As you reproduce every line below, keep it exactly as written and leave out the images.

Segment Start: EXERCISE DATA

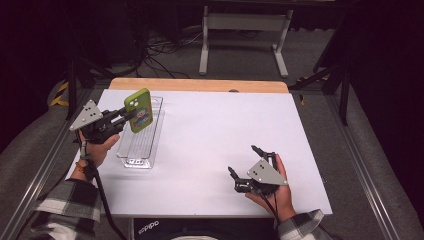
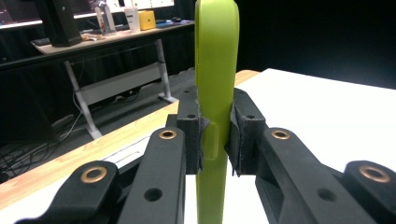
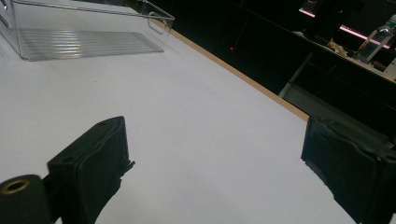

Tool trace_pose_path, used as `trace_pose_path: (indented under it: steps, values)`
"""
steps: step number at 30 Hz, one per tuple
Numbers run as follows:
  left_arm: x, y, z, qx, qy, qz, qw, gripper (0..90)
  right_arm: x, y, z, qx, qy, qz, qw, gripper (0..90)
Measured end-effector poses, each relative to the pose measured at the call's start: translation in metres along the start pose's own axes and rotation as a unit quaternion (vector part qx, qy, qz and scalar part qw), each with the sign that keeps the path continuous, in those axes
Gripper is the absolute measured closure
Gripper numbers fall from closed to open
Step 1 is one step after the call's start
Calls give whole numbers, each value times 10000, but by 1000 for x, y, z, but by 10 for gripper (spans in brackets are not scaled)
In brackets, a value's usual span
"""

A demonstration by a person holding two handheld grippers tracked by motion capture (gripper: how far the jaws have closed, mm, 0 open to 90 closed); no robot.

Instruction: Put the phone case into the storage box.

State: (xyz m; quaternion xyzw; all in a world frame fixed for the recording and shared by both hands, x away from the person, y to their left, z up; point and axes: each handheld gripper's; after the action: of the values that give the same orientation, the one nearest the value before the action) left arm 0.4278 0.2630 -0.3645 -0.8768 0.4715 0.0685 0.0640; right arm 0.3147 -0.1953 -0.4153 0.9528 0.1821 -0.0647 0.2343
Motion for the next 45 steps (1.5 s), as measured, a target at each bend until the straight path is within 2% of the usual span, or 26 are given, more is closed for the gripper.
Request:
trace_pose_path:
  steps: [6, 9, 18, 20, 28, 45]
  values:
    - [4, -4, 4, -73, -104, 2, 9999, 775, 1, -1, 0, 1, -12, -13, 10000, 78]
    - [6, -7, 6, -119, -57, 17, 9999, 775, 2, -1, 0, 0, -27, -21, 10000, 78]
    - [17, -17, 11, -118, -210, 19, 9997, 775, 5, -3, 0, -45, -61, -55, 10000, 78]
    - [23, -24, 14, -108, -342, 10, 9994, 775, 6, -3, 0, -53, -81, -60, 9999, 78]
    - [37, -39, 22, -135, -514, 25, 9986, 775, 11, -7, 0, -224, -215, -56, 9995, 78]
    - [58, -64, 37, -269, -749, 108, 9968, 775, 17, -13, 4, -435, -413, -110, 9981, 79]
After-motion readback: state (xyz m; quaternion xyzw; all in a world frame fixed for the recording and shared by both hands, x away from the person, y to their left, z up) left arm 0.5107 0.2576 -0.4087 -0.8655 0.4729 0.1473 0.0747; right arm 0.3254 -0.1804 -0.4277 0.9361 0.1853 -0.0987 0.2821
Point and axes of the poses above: each handheld gripper's, and its own axes: x roughly forward along the jaws, z roughly out of its underside, y roughly to its right, and after that the axes turned 11 degrees about z, right-handed
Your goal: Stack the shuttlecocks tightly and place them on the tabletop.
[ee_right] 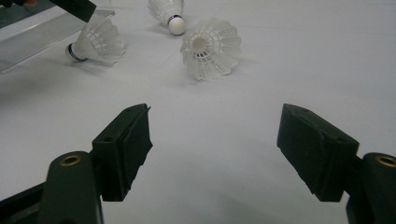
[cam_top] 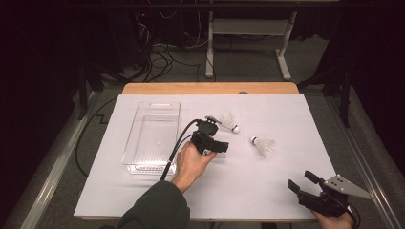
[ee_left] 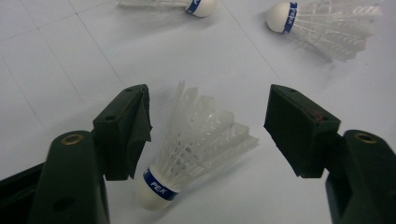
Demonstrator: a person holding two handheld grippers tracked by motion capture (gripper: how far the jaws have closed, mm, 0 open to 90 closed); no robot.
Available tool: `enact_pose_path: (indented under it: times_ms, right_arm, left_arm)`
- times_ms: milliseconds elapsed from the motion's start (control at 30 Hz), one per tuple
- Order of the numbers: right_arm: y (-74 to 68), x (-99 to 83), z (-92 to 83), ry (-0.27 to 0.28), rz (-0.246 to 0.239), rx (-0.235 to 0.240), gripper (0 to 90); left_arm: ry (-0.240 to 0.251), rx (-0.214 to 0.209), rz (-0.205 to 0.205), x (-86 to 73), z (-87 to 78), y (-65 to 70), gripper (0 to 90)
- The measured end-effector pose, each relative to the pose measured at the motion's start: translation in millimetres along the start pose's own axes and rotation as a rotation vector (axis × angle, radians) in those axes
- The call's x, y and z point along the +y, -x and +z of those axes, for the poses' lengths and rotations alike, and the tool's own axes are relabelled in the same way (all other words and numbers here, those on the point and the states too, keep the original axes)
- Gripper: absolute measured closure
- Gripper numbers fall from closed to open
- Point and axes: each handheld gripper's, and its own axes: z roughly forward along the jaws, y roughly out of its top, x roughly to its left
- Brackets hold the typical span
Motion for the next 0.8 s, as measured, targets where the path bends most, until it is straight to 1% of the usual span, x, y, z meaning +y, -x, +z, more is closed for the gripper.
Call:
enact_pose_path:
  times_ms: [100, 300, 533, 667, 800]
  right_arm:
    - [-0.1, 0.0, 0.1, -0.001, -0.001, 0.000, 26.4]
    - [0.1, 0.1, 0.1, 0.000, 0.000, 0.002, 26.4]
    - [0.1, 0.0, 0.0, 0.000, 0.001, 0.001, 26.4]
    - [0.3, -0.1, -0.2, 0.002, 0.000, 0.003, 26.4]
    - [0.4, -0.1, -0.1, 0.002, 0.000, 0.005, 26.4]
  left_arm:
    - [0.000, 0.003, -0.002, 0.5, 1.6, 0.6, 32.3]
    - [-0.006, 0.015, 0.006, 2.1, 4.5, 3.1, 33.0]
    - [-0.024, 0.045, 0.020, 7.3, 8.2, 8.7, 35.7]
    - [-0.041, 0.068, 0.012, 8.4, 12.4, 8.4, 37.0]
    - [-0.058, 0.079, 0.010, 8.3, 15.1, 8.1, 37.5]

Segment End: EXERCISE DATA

:: RESULT OF THE EXERCISE ::
Tool trace_pose_path, used as `trace_pose_path: (indented under it: steps, values)`
"""
steps: step number at 30 Hz, one per tuple
Numbers run as follows:
  left_arm: x, y, z, qx, qy, qz, qw, gripper (0..90)
  right_arm: x, y, z, qx, qy, qz, qw, gripper (0..90)
Measured end-effector poses, each relative to the pose measured at the call's start: translation in metres along the start pose's own axes and rotation as a unit quaternion (vector part qx, qy, qz and scalar part qw), each with the sign that keeps the path continuous, in those axes
Gripper is the absolute measured closure
Gripper numbers fall from closed to open
Step 1 is one step after the call's start
Calls give whole numbers, each value times 10000, but by 1000 for x, y, z, but by 10 for gripper (spans in brackets are not scaled)
In brackets, a value's usual span
"""

A demonstration by a person holding two handheld grippers tracked by motion capture (gripper: how far the jaws have closed, mm, 0 open to 90 closed); no robot.

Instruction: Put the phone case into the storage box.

State: (xyz m; quaternion xyzw; all in a world frame fixed for the recording and shared by both hands, x away from the person, y to their left, z up; point and axes: each handheld gripper's; after the action: of the values that give the same orientation, the one nearest the value before the action) left arm 0.4278 0.2630 -0.3645 -0.8768 0.4715 0.0685 0.0640; right arm 0.3147 -0.1953 -0.4153 0.9528 0.1821 -0.0647 0.2343
Motion for the next 45 steps (1.5 s), as measured, a target at each bend until the straight path is within 2% of the usual span, or 26 are given, more is closed for the gripper.
Request:
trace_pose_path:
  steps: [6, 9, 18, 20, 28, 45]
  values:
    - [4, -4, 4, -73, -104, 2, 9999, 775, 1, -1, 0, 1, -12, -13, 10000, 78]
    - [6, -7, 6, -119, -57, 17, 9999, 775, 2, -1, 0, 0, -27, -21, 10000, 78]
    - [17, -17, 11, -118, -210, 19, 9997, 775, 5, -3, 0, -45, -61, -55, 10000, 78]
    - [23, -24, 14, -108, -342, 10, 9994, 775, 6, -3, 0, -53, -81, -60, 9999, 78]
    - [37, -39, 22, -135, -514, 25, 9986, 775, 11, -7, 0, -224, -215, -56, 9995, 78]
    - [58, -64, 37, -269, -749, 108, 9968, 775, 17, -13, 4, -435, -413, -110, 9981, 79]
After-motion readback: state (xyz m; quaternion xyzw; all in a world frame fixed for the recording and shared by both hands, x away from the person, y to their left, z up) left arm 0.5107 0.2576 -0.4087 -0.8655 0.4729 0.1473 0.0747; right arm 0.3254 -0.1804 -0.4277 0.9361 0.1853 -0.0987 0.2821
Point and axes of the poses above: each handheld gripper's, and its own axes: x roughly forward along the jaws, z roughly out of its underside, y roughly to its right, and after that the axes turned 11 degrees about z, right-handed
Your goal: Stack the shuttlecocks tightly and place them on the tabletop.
[ee_right] 
[cam_top] 
[ee_left] 
Demonstrator: a person holding two handheld grippers tracked by motion capture (gripper: how far the jaws have closed, mm, 0 open to 90 closed); no robot.
Available tool: `enact_pose_path: (indented under it: times_ms, right_arm, left_arm)`
- times_ms: milliseconds elapsed from the motion's start (control at 30 Hz), one per tuple
- Order of the numbers: right_arm: y (-74 to 68), x (-99 to 83), z (-92 to 83), ry (-0.27 to 0.28), rz (-0.246 to 0.239), rx (-0.235 to 0.240), gripper (0 to 90); left_arm: ry (-0.240 to 0.251), rx (-0.214 to 0.209), rz (-0.205 to 0.205), x (-86 to 73), z (-87 to 78), y (-65 to 70), gripper (0 to 90)
- The measured end-effector pose, each relative to the pose measured at the motion's start: translation in millimetres along the start pose's own axes and rotation as a rotation vector (axis × angle, radians) in those axes
- The call's x, y and z point along the +y, -x and +z of those axes, for the poses' lengths and rotations alike, and the tool's own axes are relabelled in the same way (all other words and numbers here, those on the point and the states too, keep the original axes)
- Gripper: absolute measured closure
- Gripper numbers fall from closed to open
- Point and axes: each handheld gripper's, and its own axes: z roughly forward along the jaws, y roughly out of its top, x roughly to its left
- Brackets hold the typical span
Motion for the next 0.8 s, as measured, targets where the path bends most, until it is straight to 1% of the usual span, x, y, z meaning +y, -x, +z, more is closed for the gripper.
Call:
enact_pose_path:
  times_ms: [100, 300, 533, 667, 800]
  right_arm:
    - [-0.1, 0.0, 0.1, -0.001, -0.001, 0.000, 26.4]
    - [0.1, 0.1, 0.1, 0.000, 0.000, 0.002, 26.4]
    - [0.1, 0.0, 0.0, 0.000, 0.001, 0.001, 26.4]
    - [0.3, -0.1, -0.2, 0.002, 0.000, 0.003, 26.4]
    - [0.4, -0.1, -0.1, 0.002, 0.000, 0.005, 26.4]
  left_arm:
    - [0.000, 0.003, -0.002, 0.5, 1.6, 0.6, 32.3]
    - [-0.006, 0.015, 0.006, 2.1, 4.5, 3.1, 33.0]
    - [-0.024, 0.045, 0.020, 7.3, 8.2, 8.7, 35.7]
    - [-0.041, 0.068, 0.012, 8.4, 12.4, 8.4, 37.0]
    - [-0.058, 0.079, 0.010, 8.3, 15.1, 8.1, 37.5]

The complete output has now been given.